New Class
Yoga – The Science of Self-Transformation
A guided study class based on the Yoga.pdf material, presenting Yoga as a complete path for disciplining the body, refining the breath, calming the mind, and discovering one’s deeper nature.

Yoga Is More Than Posture
Modern learners often meet yoga through stretching or physical fitness, but the classical view is wider. Yoga is a disciplined method for understanding the mind, reducing inner conflict, and allowing awareness to return to steadiness.
The Sanskrit root Yuj points towards joining, integration, and union. In practice, this begins with bringing scattered attention, emotion, body, breath, and conduct into harmony.
Patanjali’s Practical Definition
Patanjali defines Yoga as mastery over the fluctuations of chitta, the field of thoughts, memories, impressions, and emotional movements.

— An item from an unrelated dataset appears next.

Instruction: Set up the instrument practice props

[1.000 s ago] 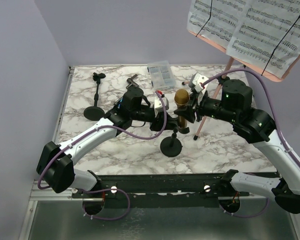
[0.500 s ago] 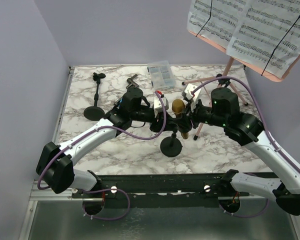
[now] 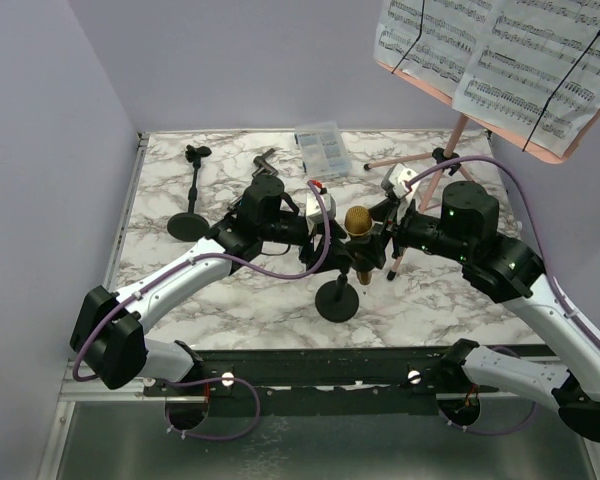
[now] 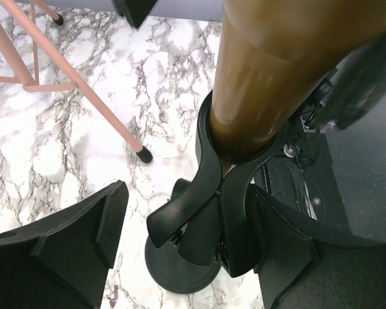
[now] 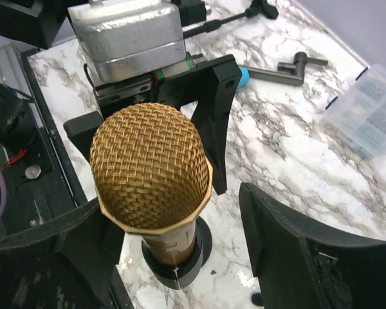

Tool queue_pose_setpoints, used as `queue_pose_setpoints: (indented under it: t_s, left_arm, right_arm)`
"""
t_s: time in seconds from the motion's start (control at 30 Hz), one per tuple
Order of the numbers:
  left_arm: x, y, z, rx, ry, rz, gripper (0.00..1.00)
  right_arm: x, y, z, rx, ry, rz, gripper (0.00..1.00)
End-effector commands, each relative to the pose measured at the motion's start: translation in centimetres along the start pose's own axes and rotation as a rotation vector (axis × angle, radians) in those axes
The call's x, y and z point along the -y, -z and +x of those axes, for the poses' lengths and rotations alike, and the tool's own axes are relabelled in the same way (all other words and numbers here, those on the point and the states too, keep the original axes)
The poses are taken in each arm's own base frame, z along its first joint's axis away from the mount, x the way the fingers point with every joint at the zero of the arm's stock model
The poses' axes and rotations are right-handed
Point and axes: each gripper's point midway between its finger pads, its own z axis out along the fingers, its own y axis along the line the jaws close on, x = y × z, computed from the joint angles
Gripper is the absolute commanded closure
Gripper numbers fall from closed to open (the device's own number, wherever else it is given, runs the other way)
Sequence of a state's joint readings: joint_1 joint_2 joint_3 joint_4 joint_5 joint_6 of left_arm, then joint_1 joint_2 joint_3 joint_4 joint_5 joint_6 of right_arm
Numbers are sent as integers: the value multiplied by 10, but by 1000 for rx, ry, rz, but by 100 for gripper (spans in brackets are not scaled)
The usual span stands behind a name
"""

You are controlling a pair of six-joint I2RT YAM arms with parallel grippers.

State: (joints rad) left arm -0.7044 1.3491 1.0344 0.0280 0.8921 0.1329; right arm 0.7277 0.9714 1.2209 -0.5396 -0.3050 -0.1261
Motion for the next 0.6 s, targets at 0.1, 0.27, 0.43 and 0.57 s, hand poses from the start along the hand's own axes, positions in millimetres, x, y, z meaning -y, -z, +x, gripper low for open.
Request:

This gives the learner a clear direction: the goal is not performance, but inner steadiness.
A comfortable posture, regulated breathing, ethical conduct, and meditation are all supports for the same purpose: a mind that can see clearly.
The Foundation: Yama and Niyama
Yama teaches restraint and harmony in how we relate to the world: non-violence, truthfulness, non-stealing, wise use of energy, and non-possessiveness.
Niyama develops the inner life through purity, contentment, discipline, self-study, and surrender. Together, they make higher yogic practices stable and meaningful.
From Body to Breath to Meditation
Asana prepares the body to sit, breathe, and observe without constant discomfort. The measure of practice is not comparison with another person, but correct alignment, ease, and awareness within one’s own body.
Pranayama uses breath as a bridge between body and mind. Dharana gathers attention, Dhyana lets attention flow steadily, and Samadhi points to the deepest state of realization.